Editorial: Will we be celebrating a new era
First of all, C'mon the Bay.
At about 7.35pm tonight our rugby loyal will either be clinging to a bygone era - or celebrating a new one.
Either scenario depends on the black and white hoops battle with the amber and black hoops in Taranaki for a shot at the Ranfurly Shield.
Safe to say I'm reasonably excited.
This most illustrious of footy trophies transcends the massive changes seen in this code during the past few decades.
Professionalism hasn't touched it. A fragmented and ever-fluid NPC structure hasn't touched it. Super Rugby hasn't touched it. World Cup successes and failures haven't touched it. And, for the past 43 years, neither has Hawke's Bay.
As much as I'm sure coaches Danny Lee and Craig Philpott will disagree with me, I regard lifting the Log o' Wood as more important than our end result in the current competition.
It's magical. It's charmed. It naturally imparts a completely new dimension to the holder's season. As it does to the challengers'.
To this fan, there is nothing else.
Quite frankly I tire of coaches stressing they're "building" on performances, or "creating momentum" or "forward looking". They, quite understandably, take a seasonal outlook.

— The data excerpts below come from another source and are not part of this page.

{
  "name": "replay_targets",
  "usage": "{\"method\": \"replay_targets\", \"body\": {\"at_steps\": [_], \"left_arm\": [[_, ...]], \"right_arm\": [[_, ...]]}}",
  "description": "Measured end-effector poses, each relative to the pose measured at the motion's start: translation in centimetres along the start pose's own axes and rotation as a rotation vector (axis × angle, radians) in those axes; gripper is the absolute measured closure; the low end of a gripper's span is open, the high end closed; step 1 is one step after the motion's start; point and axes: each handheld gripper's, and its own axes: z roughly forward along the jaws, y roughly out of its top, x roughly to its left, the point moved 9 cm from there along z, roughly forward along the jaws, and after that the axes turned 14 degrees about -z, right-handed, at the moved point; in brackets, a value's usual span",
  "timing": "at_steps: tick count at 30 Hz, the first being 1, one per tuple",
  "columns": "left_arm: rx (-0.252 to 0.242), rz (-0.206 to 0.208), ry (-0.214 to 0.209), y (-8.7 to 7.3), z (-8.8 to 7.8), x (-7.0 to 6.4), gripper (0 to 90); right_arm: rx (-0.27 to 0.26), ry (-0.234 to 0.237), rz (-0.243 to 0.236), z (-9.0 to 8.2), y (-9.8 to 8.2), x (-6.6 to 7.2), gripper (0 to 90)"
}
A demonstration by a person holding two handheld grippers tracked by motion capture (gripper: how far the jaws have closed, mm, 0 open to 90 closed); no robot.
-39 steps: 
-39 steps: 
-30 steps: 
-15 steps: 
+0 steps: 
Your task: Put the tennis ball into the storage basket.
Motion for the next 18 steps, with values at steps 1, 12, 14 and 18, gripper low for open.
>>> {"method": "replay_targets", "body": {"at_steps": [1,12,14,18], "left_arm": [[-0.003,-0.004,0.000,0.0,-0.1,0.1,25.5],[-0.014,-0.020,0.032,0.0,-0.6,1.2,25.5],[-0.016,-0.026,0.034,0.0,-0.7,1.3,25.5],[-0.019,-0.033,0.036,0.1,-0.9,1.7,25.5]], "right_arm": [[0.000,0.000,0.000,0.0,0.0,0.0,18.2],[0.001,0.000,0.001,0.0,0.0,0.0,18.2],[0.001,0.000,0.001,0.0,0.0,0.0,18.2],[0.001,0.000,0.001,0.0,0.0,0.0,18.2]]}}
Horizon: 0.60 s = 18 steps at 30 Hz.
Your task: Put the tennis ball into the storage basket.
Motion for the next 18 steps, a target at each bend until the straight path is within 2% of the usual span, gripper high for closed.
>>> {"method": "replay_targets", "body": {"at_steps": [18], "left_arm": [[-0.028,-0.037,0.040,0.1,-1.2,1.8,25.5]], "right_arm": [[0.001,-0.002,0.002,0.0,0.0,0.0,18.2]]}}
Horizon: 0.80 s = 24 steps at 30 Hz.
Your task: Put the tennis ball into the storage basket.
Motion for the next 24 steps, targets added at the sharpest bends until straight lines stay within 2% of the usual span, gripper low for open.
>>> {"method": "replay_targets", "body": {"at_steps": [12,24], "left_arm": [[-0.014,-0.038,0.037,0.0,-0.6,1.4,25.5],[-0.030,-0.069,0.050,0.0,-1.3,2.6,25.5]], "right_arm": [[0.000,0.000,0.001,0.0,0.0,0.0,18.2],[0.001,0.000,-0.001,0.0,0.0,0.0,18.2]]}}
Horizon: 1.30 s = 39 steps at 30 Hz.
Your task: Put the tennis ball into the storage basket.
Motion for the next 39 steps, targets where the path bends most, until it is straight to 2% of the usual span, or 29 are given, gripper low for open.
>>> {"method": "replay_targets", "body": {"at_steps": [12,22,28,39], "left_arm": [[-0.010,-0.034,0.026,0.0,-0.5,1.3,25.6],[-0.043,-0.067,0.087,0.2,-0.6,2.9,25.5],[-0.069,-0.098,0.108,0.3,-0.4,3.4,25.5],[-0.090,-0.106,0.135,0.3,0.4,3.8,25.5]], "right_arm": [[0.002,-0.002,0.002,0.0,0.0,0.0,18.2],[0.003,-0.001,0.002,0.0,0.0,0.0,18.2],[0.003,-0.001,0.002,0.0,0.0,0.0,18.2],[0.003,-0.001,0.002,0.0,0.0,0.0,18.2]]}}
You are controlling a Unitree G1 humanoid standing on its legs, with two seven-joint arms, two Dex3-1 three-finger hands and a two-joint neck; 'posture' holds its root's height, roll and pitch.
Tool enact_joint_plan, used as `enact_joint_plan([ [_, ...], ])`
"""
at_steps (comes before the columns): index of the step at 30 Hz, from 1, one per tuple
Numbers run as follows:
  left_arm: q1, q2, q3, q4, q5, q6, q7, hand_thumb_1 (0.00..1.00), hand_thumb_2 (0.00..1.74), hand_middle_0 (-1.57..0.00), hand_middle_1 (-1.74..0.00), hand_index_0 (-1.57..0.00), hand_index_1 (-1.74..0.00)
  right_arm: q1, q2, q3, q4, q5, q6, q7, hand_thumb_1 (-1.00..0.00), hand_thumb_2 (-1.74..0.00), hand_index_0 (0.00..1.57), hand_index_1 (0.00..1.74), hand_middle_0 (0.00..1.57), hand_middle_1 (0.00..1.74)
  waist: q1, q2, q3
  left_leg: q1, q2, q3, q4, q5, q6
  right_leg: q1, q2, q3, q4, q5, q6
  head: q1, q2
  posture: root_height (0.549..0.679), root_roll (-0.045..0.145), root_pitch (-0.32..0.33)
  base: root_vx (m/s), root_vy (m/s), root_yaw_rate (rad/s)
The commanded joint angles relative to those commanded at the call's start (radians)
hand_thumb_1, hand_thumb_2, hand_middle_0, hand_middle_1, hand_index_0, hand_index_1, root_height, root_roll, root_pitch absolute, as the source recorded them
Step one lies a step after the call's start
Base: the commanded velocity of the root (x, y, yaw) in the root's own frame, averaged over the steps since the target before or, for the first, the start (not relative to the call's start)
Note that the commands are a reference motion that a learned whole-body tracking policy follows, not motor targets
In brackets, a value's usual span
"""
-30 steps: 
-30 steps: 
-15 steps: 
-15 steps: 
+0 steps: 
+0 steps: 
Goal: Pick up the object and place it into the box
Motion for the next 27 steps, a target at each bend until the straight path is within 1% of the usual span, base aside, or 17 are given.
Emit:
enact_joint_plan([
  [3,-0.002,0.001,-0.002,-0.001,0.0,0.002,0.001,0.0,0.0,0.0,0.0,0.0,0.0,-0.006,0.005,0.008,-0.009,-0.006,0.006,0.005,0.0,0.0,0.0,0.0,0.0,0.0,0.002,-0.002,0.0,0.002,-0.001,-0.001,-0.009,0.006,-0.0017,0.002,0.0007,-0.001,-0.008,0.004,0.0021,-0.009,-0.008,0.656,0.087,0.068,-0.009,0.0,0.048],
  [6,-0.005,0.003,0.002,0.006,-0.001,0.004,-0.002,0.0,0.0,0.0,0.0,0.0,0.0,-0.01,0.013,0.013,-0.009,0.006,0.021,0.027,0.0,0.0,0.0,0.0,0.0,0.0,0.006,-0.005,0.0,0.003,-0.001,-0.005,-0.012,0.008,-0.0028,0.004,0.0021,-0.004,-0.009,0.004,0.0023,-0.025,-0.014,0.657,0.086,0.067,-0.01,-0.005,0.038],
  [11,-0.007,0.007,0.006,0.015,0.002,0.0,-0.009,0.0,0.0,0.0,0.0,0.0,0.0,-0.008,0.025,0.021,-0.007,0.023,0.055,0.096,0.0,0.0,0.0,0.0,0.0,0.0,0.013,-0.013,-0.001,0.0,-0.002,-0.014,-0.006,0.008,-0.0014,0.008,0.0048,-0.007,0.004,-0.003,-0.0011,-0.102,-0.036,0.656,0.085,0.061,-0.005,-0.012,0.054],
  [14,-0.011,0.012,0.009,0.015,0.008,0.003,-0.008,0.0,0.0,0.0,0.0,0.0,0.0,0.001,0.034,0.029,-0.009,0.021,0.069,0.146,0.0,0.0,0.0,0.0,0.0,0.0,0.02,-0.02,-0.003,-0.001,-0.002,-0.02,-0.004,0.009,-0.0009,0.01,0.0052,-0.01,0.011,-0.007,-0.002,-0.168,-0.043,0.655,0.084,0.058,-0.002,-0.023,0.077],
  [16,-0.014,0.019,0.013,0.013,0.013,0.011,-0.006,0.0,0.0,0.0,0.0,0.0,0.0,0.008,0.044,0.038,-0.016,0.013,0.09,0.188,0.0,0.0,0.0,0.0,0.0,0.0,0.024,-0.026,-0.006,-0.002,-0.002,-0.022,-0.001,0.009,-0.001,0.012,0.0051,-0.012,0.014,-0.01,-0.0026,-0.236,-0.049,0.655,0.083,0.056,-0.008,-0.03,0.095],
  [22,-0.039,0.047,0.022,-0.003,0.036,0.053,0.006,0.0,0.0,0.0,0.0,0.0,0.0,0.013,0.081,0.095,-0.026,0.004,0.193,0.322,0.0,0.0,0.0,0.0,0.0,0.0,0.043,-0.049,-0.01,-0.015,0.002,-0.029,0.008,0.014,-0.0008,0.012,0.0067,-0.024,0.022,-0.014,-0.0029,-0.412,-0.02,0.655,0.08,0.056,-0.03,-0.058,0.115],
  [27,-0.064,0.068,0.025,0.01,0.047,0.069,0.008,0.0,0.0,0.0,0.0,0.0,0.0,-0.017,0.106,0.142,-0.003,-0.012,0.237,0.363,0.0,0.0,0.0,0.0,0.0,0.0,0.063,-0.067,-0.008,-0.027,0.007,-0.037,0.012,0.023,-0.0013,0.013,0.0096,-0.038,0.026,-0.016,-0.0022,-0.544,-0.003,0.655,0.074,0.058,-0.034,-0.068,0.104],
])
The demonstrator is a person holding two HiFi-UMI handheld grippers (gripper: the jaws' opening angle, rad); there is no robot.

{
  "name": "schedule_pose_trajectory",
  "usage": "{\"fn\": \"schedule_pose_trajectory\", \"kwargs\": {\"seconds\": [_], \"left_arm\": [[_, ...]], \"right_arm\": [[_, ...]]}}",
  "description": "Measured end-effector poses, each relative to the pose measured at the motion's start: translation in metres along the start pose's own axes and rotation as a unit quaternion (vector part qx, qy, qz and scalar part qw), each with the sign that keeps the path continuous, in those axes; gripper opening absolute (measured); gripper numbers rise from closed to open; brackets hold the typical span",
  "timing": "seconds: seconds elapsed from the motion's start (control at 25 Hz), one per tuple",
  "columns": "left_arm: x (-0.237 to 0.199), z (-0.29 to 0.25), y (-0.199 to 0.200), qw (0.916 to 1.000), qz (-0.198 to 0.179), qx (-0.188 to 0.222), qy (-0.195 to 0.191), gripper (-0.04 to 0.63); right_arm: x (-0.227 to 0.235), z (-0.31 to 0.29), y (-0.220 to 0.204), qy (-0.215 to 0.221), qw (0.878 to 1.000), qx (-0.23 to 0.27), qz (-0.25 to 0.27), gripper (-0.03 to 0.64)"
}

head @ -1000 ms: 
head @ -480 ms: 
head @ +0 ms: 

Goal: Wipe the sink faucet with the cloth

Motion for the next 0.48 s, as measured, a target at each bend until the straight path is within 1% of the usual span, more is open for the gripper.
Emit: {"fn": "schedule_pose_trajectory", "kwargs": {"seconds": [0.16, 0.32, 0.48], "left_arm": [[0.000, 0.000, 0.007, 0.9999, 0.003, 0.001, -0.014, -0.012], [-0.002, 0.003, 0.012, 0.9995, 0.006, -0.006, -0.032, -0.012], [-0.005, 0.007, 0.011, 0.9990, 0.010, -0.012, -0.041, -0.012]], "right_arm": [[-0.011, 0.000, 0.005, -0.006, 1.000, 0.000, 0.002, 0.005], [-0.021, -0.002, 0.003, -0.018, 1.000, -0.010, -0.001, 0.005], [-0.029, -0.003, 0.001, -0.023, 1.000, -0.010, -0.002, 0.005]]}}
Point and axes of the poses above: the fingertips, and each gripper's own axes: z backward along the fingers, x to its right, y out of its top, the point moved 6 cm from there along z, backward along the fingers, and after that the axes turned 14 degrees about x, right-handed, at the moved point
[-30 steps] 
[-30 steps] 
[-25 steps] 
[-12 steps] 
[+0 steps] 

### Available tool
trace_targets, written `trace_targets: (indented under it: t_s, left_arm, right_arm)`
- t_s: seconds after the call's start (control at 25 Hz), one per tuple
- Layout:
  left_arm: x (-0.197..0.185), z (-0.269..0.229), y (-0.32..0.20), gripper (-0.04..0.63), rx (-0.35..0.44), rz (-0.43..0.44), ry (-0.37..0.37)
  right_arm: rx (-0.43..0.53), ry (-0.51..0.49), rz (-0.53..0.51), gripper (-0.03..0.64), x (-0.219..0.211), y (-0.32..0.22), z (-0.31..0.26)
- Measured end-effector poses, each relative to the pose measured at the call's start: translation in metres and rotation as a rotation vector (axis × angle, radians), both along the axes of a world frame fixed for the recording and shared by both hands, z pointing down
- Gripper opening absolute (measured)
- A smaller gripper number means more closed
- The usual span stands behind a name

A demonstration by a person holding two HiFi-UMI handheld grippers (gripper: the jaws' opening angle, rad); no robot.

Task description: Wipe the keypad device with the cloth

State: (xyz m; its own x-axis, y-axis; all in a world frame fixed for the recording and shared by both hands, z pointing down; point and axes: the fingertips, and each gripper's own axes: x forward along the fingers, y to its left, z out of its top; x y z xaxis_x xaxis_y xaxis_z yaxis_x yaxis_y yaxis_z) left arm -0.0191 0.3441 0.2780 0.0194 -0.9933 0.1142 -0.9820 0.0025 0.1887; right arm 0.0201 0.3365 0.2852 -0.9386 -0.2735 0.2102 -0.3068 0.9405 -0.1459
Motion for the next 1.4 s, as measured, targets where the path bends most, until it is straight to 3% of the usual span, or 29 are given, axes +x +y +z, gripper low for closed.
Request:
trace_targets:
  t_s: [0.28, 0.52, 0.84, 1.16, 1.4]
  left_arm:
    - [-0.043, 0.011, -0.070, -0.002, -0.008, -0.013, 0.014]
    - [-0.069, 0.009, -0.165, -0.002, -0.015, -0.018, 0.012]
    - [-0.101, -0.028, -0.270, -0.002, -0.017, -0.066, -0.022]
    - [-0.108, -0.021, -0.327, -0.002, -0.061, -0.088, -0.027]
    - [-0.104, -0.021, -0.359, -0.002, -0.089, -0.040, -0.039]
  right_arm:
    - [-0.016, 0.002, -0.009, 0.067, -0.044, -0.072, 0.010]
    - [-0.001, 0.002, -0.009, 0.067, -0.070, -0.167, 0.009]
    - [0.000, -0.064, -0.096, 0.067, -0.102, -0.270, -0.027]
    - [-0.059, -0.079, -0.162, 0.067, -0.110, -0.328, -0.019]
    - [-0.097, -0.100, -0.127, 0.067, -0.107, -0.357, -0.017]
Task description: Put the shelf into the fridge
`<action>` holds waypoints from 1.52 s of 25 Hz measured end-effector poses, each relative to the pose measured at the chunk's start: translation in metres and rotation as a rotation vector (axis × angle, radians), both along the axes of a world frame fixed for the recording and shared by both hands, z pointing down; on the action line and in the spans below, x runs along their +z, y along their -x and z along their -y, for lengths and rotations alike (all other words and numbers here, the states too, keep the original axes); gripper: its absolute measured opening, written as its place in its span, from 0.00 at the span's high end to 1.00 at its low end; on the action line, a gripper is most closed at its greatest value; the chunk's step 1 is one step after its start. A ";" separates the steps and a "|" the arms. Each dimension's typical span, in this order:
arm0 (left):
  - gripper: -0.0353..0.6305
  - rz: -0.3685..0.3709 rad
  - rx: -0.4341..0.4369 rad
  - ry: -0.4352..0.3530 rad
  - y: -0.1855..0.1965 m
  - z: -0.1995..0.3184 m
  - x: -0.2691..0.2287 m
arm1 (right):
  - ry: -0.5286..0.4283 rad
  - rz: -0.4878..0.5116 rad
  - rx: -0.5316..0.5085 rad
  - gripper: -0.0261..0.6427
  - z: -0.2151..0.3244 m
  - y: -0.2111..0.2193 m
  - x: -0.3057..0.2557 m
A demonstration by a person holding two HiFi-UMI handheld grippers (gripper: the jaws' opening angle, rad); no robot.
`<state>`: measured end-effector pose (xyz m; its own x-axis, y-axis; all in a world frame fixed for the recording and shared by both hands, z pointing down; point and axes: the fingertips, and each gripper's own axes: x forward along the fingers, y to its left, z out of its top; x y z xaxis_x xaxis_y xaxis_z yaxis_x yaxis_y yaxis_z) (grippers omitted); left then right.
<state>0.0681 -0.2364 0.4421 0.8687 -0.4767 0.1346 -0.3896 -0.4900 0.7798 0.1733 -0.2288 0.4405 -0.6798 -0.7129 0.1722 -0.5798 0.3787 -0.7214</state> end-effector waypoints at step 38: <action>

In stark contrast, shield games are finals. They're domestic rugby's wildcard.
For a glorious 80 minutes a team's overall placing, ranking or TAB odds, mean nothing.
This is unequivocally the most sacrosanct prize remaining in New Zealand rugby.
And it's not just me.
Players' zest on the field - and fans' zeal in the stands - in said games, reflect this.
But of course a shield, by its very nature, is a defensive weapon. If the Magpies win tonight we then have the onerous honour of warding off three potential offensive challenges in home games against Bay of Plenty, Otago and Canterbury, in that order.
What a fabulous prospect.
Fans queuing for those fixtures will be thinking less of our overall place in the NPC, and only of that game's outcome.
Talk about reinvigorating our home games. Success tonight will mean a boon on every level.
Like me, anyone in this province born after 1969 has yet to see a Magpies captain hold it aloft.
In that same year, Neil Armstrong stepped onto the Moon.
If I can be a little indulgent, I'd maybe see his recent death as a portent. Has his passing signalled the end of a barren era? One small step for footy, one giant leap for the Hawke's Bay Magpies.